Past and Present General Conduct

In addition to assessing a person’s criminal conduct, a more holistic assessment can be made by the Department by assessing a person’s character with reference to their general conduct. This may include all past conduct, whether criminal or otherwise. The primary question for the Department is whether the person possesses “enduring moral qualities.”

Directions regarding assessment of past general conduct largely provide the following as relevant considerations which may count against a visa holder or applicant:

  • Various dishonesty offences, such as fraud and extortion
  • Significant drug offences
  • Human rights offences
  • Offences involving political violence, such as terrorism
  • Dishonourable or premature military discharge
  • Past history of sever breaches of immigration laws, whether in Australia or abroad

Directions also allow the Department to consider criminal charges, allowing unresolved criminal matters to adversely impact the assessment of a person’s character. 

Vilification, Discord, and Disruptive or Violent Activities

Directives prescribe a range of factors that may be considered when assessing a visa holder or visa applicant under section 501(6)(d)(iii), (iv) or (v).

One recurrent theme involves persons who believe in, have a history of, or promote and incite violence or unlawful conduct, particularly as a means of political expression.
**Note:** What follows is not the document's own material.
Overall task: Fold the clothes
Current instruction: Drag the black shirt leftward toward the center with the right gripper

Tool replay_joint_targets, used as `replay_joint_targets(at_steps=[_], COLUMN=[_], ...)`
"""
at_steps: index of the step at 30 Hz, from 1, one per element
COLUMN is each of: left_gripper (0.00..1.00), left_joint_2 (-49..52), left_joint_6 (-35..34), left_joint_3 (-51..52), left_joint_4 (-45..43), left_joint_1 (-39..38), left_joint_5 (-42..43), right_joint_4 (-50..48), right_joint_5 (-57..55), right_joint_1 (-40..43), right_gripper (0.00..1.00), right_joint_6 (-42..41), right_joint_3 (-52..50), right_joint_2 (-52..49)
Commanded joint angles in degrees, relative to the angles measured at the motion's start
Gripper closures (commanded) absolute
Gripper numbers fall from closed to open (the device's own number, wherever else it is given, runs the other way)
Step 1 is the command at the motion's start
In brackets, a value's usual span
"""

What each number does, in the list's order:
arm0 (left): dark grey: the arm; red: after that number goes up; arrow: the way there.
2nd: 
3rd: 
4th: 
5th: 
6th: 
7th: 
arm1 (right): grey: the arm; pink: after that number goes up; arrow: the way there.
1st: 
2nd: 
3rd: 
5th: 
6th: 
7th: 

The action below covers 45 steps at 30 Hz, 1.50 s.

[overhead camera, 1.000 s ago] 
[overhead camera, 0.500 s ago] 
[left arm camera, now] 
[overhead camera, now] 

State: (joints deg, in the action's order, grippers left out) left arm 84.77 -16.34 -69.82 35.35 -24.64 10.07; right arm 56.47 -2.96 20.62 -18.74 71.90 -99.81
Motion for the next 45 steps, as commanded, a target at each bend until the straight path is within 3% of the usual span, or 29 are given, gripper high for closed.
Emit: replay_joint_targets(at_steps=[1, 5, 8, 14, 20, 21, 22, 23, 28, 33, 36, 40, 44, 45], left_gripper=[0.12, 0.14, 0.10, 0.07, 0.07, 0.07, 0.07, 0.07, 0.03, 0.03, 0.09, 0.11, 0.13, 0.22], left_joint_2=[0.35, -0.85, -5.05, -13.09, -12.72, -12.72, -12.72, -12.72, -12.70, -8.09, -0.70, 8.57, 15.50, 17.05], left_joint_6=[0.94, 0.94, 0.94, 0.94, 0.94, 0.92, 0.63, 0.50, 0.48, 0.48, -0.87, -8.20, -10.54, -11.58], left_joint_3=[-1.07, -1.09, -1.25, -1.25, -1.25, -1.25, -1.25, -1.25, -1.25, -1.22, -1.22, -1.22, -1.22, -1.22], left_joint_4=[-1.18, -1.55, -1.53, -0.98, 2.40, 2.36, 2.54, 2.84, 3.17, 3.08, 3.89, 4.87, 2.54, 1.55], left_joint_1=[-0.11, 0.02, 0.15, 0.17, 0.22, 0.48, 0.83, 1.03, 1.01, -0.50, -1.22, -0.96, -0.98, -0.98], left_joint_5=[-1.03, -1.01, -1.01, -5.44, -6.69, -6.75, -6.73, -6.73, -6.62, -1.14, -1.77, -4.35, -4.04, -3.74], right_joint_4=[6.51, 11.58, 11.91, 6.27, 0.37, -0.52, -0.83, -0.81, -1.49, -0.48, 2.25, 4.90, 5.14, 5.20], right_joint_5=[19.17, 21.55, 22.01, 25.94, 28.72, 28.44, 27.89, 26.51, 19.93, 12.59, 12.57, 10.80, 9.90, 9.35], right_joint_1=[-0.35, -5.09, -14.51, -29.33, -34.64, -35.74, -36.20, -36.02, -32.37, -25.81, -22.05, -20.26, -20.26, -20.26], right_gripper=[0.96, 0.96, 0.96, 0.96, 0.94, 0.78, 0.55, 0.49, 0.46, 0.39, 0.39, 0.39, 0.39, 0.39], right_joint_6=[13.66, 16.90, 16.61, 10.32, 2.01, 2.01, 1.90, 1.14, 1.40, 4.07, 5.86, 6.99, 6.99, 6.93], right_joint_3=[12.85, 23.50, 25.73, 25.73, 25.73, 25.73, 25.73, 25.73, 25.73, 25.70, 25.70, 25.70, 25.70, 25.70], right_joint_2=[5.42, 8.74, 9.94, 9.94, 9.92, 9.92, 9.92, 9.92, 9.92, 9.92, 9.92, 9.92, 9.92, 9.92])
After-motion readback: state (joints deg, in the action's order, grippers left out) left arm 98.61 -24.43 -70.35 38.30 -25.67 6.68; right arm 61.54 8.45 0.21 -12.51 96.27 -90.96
Those liable to vilify a segment of the Australian community are likewise caught by this provision.

Less clear factors include persons who have engaged or threaten to engage in conduct “incompatible with the smooth operation of a multicultural society.” The clarification given for this direction describes advocacy for values which are not generally accepted in Australia or otherwise result in “discord” within a community or between segments of the community. How values are deemed to be beyond what is “generally accepted” is not elaborated on.

Directions instruct that decision makers take care to balance the above provisions with Australia’s tradition of free expression. The primary concern when applying these provisions is the extent to which the visa holder or applicant’s actions or opinions are likely to “cause discord or unrest,” rather than simply being assessed on the likely popularity of said views in Australia. Unpopular opinions are not, in of themselves, enough to fail the character test.       

Child Sex Offences 

All Australian or foreign convictions relating to a sexually based offence involving a child will result in failure of the character test. This is irrespective of whether the person was discharged without conviction and is not affected by the severity or leniency of the penalty or order made in relation to the offence.

Sexually based offences involving a child may include:

  • Child sexual abuse
  • Indecent dealings with a child
  • Child pornography offences
  • Internet grooming
  • Offences relating to a carriage service

Note that the above list is not exhaustive.